Si l’on analyse les personnes de ces six pays dont l’âge de travail est compris entre 18 et 67 ans, on constate que le nombre de retraités anticipés se situe entre 15 et 29 %. Chez les personnes d’origine danoise, ce chiffre n’est que de 6,6 %.

« Nous ne pouvons pas rester les bras croisés. Alors que 6,6 % des citoyens d’origine danoise sont en retraite anticipée, cette proportion est nettement plus élevée parmi plusieurs groupes de population d’une autre nationalité », a écrit le député danois Sólbjørg Jakobsen, qui est également rapporteur pour l’emploi, l’égalité et les îles Féroé.

La ministre de l’Emploi, Ane Halsboe-Jørgensen (Parti social-démocrate), a réagi aux chiffres en déclarant que « la retraite anticipée est un avantage à vie que beaucoup ont eu du mal à obtenir. C’est pourquoi nous devons également faire preuve de clémence politique ».

Elle a toutefois indiqué qu’elle suivrait de près l’évolution de la situation. Plusieurs autres partis, comme le Parti populaire danois et l’Alliance libérale, demandent aux ministres de reconsidérer la retraite anticipée à la lumière des nouvelles données.

En mai, le parti au pouvoir Venstre a annoncé qu’il souhaitait réévaluer les prestations sociales distribuées aux immigrés non occidentaux, « afin que davantage de personnes puissent trouver un emploi ».

Le porte-parole politique des sociaux-démocrates, Christian Rabjerg Madsen, avait alors déclaré que son gouvernement était prêt à discuter de la question, mais qu’il était important que les citoyens malades ne craignent pas de perdre leur pension de retraite anticipée.
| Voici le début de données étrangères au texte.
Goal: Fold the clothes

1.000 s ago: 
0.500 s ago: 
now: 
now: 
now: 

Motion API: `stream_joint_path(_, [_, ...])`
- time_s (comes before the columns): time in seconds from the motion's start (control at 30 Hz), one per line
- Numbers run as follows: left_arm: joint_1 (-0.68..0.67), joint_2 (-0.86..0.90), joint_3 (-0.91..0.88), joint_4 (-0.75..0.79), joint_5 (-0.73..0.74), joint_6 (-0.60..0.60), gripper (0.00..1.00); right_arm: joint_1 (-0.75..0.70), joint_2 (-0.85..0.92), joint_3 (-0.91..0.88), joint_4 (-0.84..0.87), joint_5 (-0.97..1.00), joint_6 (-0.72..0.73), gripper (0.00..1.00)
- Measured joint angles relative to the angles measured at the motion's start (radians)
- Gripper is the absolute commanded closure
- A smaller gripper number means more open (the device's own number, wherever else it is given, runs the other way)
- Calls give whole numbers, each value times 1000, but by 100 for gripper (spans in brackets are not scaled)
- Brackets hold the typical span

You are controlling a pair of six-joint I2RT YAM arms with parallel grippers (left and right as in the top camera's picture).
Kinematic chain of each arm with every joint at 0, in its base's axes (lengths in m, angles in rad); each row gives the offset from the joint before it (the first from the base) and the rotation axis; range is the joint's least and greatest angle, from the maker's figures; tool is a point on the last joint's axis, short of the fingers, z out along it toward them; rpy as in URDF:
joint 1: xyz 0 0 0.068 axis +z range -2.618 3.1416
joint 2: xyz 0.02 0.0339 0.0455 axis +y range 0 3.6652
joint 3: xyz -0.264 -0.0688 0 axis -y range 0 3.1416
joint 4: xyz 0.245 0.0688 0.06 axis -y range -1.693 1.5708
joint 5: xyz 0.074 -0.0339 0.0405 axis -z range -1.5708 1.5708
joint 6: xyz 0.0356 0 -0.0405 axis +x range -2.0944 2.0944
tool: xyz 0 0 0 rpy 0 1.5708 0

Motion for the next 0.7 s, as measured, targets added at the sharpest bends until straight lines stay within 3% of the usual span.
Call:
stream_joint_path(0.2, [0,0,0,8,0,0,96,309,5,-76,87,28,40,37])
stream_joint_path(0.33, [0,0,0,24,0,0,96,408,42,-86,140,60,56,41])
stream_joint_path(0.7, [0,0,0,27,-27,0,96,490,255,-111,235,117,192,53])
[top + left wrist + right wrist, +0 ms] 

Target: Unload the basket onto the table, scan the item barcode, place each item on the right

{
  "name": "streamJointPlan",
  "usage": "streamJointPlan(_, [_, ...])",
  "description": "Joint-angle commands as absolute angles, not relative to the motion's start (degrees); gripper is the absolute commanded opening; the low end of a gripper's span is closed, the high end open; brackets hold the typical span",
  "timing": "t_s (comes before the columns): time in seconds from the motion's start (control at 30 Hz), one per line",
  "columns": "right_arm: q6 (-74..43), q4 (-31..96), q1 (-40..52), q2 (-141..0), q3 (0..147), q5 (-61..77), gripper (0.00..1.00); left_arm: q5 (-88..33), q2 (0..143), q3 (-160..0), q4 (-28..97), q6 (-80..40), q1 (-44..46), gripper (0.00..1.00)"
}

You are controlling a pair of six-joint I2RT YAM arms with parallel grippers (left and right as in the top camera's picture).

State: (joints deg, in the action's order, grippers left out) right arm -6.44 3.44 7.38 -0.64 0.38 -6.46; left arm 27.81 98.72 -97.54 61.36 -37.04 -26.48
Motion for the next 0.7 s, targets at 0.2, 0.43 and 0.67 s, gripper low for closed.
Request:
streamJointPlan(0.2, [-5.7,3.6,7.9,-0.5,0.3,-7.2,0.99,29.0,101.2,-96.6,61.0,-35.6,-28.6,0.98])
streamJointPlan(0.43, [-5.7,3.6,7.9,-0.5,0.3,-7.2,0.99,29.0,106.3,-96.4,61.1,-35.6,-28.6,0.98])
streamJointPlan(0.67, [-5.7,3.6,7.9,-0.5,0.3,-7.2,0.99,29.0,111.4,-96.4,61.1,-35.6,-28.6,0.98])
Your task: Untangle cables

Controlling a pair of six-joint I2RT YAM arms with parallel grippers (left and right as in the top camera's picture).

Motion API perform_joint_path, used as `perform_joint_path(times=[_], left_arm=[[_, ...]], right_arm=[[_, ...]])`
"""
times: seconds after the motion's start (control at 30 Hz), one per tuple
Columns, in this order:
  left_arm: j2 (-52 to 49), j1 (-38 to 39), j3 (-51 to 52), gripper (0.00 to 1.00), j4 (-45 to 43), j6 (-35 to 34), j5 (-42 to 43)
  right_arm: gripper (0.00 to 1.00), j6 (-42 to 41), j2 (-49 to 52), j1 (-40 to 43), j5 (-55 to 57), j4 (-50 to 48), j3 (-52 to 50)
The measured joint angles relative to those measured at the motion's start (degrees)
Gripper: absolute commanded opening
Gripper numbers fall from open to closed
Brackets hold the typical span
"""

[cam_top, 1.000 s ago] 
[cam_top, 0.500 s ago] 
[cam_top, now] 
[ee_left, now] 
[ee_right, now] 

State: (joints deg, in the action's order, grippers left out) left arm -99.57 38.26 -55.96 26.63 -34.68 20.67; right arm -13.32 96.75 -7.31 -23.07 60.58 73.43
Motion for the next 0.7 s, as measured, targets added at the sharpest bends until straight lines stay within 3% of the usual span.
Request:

Le Danemark dispose de prestations sociales parmi les plus généreuses au monde. Les bénéficiaires de ce régime de retraite peuvent gagner presque autant chaque année que dans leur emploi précédent.

Dans un article célèbre de 2021 intitulé « Pourquoi les Danois se sont-ils tournés vers l’immigration ? », The Economist écrivait que les migrants épuisent le système de protection sociale du pays.

« En octobre, le ministère des Finances, dans son rapport annuel sur la question, a estimé qu’en 2018, les immigrants en provenance de pays non occidentaux et leurs descendants ont coûté aux finances publiques un montant net de 31 milliards de couronnes (4,9 milliards de dollars), soit environ 1,4 % du PIB. Les immigrants en provenance de pays occidentaux, en revanche, ont contribué à hauteur de 7 milliards de couronnes », écrit The Economist.

Le magazine écrit également que « les musulmans sont au cœur du problème. Cette année, c’est la première fois que le ministère publie séparément les contributions des citoyens de 24 pays musulmans. Ils représentent 50 % des non-occidentaux, mais 77 % de la population. À cela s’ajoutent les craintes que les musulmans apportent des idées sur la démocratie et le rôle des femmes que les Danois trouvent menaçantes ».

La situation n’est guère meilleure dans d’autres pays. En Allemagne, par exemple, 65 % des bénéficiaires de l’aide sociale sont des étrangers ou des personnes d’origine étrangère. En 2025, cela pourrait coûter entre 20 et 25 milliards d’euros.